Copy each line of the data exactly. Leave nothing out.

--- Input data ---

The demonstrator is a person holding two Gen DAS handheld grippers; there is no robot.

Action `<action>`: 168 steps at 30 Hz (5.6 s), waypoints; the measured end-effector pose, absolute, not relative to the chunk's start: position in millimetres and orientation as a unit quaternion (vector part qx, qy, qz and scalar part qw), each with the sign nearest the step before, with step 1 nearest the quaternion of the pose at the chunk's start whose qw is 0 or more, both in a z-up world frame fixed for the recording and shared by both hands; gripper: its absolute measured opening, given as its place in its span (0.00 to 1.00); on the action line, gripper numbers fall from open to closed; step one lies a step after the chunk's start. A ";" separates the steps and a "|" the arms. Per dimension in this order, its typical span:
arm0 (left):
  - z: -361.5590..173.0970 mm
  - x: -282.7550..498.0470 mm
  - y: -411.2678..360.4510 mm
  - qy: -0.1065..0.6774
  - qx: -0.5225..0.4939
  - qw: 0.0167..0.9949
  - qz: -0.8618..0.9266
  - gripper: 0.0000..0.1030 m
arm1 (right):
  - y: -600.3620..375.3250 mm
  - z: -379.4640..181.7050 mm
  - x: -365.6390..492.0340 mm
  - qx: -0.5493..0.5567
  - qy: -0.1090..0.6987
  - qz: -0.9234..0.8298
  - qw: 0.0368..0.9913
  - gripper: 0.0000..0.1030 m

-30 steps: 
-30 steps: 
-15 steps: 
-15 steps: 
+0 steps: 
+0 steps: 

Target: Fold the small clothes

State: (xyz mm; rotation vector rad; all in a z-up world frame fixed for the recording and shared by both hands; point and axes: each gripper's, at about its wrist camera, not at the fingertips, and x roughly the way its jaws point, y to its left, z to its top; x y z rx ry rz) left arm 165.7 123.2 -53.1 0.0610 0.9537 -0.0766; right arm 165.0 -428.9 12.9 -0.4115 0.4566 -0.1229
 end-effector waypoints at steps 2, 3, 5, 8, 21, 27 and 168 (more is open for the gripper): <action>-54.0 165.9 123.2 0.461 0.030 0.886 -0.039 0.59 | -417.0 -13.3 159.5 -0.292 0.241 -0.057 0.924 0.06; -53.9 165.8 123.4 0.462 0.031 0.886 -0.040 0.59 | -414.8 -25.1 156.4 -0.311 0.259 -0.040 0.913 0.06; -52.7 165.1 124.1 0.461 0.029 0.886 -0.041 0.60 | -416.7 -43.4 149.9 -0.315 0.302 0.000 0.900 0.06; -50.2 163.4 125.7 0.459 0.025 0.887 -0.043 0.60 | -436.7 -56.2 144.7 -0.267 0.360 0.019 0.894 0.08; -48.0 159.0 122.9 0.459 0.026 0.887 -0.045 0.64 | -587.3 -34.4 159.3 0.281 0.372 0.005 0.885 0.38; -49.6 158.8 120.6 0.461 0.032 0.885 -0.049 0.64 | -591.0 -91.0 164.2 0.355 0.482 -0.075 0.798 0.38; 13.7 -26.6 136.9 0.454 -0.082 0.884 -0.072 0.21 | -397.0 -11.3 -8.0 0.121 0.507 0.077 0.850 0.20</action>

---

Task answer:
The demonstrator is a person holding two Gen DAS handheld grippers; there is no robot.

Action `<action>`: 168 steps at 30 Hz (5.6 s), waypoints; the measured end-effector pose, absolute, not relative to the chunk's start: position in millimetres and orientation as a unit quaternion (vector part qx, qy, qz and scalar part qw), each with the sign nearest the step before, with step 1 nearest the quaternion of the pose at the chunk's start whose qw is 0 or more, both in a z-up world frame fixed for the recording and shared by both hands; gripper: its absolute measured opening, given as its place in its span (0.00 to 1.00); on the action line, gripper numbers fall from open to closed; step one lies a step after the chunk's start. A ";" separates the steps and a "|" the arms. Per dimension in this order, its typical span:
arm0 (left):
  - z: -361.5590..173.0970 mm
  - x: -282.7550..498.0470 mm
  - y: -411.2678..360.4510 mm
  - qy: -0.1065..0.6774
  - qx: -0.5225..0.4939
  - qw: 0.0167..0.9949
  - qz: -0.8618..0.9266
  - gripper: 0.0000..0.1030 m
arm1 (right):
  - y: -600.3620..375.3250 mm
  - z: -379.4640..181.7050 mm
  - x: -365.6390..492.0340 mm
  - qx: -0.5493..0.5567
  - qy: -0.1090..0.6987
  - qz: -0.9234..0.8298
  - qw: 0.0368..0.9913
  - gripper: 0.0000..0.1030 m

-30 steps: 
-30 steps: 
-15 steps: 
-15 steps: 
+0 steps: 
+0 steps: 

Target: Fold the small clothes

State: (xyz mm; rotation vector rad; all in a z-up world frame fixed for the recording and shared by both hands; point and axes: each gripper's, at about its wrist camera, not at the fingertips, and x roughly the way its jaws point, y to its left, z to its top; x y z rx ry rz) left arm 165.7 123.2 -53.1 0.0610 0.9537 -0.0766; right arm 165.0 -428.9 12.9 -0.4115 0.4566 -0.1229
 end-effector waypoints at steps 2, 3, 5, 8, 21, 27 and 168 (more is open for the gripper): <action>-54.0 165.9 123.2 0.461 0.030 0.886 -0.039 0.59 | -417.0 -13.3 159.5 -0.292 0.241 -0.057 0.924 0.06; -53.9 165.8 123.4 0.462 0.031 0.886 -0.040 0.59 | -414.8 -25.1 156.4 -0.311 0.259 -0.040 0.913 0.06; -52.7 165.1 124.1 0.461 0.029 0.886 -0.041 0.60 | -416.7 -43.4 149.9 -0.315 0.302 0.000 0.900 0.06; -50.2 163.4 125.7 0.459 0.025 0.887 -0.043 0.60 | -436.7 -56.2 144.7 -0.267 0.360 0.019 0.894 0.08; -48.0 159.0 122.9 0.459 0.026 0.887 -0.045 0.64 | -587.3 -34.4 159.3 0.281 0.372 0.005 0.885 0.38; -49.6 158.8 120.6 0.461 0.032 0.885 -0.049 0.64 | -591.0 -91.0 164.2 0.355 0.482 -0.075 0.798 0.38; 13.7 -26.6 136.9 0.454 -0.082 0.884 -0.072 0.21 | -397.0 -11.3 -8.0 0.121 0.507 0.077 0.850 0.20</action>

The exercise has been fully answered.